Keeping Track of The Phase

One way to deal with this problem is to keep track of the phase of the wave as it completes its cycle. This phase parameter will keep track of how far we are at a given time in the periodic cycle of a wave.

It goes between 0 and 2π. At 2π we can reset the phase parameter back to zero due to the periodic nature of the wave. Like this we don’t have to worry about the floating point issue since with the largest value the phase parameter can take (2π), the minimum sample rate we need for 20k Hz is still within the 6 digits.

In code, it will look like this:

float increment = (frequency * 2π) / sampleRate
for(int i = 0; i<data[].length; i = i + channels) 
{
  phase += increment;
  if(phase>2π) phase = 0;
  data[i]   = sin(phase)
  for(int j = 1; j<channels; j++)
   {
     data[i+j] = data[i];
   }
}

We want to increment our phase by 1/sampleRate every time a sample is taken, because that is how much time goes by between each sample. Beside that you should already be familiar with the frequency*2π calculation, which kind of normalizes the standard sinus so that its period equals 1/frequency.

This is one way to go around the problem. You can use this code and it will work just fine. It is important to mention that different frequencies should have different phases parameter. Even the same frequency might be out of phase and require a separate phase parameter. All in all you need a unique phase parameter for each sinus wave you want to add to your procedural sound.

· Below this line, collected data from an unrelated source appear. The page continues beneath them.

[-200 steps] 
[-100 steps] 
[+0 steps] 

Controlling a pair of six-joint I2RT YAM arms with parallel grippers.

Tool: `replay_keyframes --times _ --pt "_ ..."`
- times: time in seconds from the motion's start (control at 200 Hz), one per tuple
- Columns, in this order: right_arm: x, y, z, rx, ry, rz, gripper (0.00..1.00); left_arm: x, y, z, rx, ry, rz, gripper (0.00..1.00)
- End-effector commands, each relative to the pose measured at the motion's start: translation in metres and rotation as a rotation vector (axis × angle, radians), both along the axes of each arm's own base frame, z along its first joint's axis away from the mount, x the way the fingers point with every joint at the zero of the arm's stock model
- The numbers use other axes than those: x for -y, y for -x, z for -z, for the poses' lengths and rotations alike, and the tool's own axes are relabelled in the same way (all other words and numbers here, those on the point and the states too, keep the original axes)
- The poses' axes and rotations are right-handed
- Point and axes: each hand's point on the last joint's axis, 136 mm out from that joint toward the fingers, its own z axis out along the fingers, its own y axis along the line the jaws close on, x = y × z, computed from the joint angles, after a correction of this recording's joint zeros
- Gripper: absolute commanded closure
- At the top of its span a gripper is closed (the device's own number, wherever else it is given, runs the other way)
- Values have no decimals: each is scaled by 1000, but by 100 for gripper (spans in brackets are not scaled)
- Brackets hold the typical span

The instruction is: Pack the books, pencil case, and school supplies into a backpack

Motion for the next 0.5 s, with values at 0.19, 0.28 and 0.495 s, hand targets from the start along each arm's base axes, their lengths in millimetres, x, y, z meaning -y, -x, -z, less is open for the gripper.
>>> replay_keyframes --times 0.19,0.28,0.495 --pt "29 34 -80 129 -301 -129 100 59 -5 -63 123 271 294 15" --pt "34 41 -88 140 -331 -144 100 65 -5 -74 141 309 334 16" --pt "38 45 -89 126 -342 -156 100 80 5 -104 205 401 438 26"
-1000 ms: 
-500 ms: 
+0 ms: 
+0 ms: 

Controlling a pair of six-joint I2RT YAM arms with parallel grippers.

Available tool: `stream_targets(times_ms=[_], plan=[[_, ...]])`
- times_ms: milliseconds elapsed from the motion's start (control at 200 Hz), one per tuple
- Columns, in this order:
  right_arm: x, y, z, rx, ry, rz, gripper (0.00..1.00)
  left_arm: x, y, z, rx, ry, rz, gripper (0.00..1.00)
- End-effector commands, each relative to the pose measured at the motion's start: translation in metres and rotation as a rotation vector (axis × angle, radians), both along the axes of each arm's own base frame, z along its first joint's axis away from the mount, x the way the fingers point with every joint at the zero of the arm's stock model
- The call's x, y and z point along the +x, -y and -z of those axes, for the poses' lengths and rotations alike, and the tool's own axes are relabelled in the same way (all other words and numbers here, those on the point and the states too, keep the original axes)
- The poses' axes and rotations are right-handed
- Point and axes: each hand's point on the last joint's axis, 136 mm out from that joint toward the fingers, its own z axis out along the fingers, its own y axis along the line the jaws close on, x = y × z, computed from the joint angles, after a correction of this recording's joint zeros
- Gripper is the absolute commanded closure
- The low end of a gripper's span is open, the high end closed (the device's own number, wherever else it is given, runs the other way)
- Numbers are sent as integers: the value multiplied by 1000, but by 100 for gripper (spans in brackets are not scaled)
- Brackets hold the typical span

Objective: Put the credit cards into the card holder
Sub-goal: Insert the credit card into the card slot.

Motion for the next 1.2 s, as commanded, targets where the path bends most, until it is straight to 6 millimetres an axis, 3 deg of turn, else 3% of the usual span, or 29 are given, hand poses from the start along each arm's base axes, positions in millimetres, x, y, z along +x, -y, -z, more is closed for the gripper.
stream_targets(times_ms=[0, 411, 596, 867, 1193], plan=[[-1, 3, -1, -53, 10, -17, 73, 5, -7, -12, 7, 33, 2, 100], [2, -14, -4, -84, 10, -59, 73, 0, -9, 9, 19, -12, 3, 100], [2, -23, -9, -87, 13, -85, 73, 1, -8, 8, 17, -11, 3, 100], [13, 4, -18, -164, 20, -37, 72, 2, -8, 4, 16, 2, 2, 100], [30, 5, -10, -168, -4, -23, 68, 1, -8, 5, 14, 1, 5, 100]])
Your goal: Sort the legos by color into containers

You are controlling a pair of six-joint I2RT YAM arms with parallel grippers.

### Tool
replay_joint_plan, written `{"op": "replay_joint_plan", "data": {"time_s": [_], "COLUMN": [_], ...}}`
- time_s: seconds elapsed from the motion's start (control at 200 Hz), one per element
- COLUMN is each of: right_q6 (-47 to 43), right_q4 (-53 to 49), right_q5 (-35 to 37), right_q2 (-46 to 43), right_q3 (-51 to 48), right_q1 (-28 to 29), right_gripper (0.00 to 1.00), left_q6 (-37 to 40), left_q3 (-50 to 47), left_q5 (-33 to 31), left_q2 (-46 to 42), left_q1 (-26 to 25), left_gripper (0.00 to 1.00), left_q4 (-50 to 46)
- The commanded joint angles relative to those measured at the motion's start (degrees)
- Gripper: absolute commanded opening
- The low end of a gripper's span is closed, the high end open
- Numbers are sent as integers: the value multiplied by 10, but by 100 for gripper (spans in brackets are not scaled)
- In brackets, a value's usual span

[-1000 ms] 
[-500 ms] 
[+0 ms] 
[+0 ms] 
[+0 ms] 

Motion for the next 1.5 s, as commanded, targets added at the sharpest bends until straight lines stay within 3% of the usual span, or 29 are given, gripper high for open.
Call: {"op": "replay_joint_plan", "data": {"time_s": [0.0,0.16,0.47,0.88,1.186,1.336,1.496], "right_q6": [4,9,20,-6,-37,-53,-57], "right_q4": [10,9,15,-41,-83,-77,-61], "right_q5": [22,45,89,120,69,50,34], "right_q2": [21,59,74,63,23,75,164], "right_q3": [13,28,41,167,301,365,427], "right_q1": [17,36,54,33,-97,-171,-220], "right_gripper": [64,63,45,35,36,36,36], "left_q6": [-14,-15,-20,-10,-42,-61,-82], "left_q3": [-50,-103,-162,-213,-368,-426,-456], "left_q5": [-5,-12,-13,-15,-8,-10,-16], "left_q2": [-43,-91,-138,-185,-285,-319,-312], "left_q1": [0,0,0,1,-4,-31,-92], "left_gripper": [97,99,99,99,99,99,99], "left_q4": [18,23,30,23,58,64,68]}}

You can modulate the frequency of an already existing wave. You just need to be careful with how you do that, and offset the phase so that there is no inconsistency in the frequency domain. Increasing/ decreasing the period over time will cause you to hear to many different frequencies in a short period of time, which characteristically is close to white noise or impulse sound (like a click).

Modulo as Alternative

The dspTime which Unity provides the audio thread with is a double as mentioned. If you convert the time properly to a float for calculations, you can get away with generating your desired tone without having to keep a phase float parameter for every single wave you need to add to your procedural sound.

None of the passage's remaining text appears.